• [EXERCISE]: In the data below, how many lines contain the word "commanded"? Answer with the number alone.

• [INFORMATION SUPPLIED]:
>>>>
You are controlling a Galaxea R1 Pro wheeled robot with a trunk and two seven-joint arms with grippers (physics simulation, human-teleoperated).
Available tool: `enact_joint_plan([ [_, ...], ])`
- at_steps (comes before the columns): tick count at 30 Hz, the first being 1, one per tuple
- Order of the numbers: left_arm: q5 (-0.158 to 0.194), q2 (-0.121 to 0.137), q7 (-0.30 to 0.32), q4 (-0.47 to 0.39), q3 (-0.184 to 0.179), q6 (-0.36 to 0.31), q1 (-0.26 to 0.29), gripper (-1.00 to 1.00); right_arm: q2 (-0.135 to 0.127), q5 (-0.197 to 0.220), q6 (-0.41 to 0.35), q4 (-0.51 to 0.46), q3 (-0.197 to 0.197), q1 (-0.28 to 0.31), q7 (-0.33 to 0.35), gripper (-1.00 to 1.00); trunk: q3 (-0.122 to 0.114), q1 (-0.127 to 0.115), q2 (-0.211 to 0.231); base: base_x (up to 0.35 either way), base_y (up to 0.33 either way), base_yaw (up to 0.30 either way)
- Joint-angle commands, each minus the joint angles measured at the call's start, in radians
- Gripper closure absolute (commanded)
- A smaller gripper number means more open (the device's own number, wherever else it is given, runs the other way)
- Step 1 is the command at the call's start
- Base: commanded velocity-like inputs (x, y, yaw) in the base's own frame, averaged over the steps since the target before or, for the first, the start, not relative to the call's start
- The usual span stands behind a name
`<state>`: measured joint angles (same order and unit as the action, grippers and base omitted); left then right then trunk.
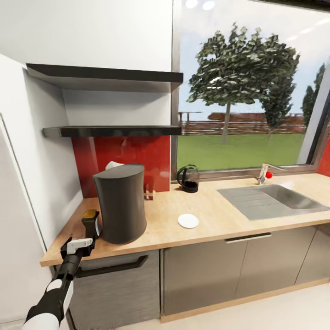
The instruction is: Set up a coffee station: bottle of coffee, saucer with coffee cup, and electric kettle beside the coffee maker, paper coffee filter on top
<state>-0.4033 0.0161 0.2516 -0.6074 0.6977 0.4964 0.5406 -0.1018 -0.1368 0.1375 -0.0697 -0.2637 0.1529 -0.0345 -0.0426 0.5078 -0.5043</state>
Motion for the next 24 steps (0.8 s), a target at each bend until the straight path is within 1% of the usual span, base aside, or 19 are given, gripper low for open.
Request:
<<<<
• [REPLY TO THE TASK]: 2